Just wanted to note that I finally started reading Alasdair MacIntyre’s After Virtue [1], and it’s relevant. Insofar as modern debates about moral categories use language that has been deprived of its original context.

And I like it – it’s not hard to read. :-) One thing that makes me sad is that it’s like a movie for which you know you’ll need to read the sequel: his later books develop his ideas further. But thankfuly he never (later) departs from the views in the original book, and defends it again in the preface to its third edition (2007). I’m also looking at an essay written this year by a philosopher Alan White who say that MacIntyre misread one of the people he criticized (https://www.degruyter.com/view/journals/opphil/3/1/article-p161.xml), but…eh… I’m not sure it’s necessary.

One thing this makes me think about relates to Wittgenstein: family resemblances, words meaning how their used, and different communities & traditions adopting different meanings for the same words. And even then, words have meanings that are “local in scope”, in the sense that they can’t always be extrapolated beyond their intended range – an example being the absurdities one finds with the word “all”, trying to extend “all” to mean everything in the universe.

…actually, this inspires me to keep writing a bit more…

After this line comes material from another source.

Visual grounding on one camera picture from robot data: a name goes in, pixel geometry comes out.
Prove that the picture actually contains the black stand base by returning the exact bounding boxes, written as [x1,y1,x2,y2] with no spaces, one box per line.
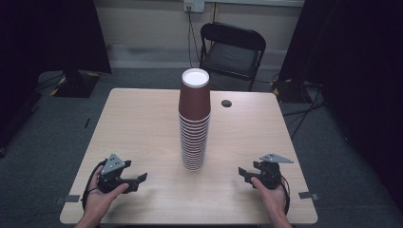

THUS, the prospect for machine learning models that classify, that use datasets which are contingent upon a particular community, will necessarily produce nonsense or at least conflicts when extended beyond these scopes. So far the previous statement is mathematically trivial, it is so well-demonstrated. However, my “synthesis” or “point” in this regard is that THE SAME THING happens with human beings and our use of language. Again, students of philosophy and the humanities will find this to be “obvious”. But the “interdisciplinary” claim of the similarity between ML systems and human language is important.

FURTHERMORE, if we were to, say, try to amass a gigantic dataset of (English) language, the various contexts (or communities) in which these texts appear (separated either by time, geography, or specialized subcultures) would then all be AGGREGATED. Is there any reason to expect that this aggregation would result in meaningful output?

I’d say no,…and yet! The latest super-mega-gigantic language model from OpenAI, called GPT-3, is supposed to be able to adapt to contextual clues instantly. So… I don’t know. At this point my brain gives out. I guess I’ll just keep reading!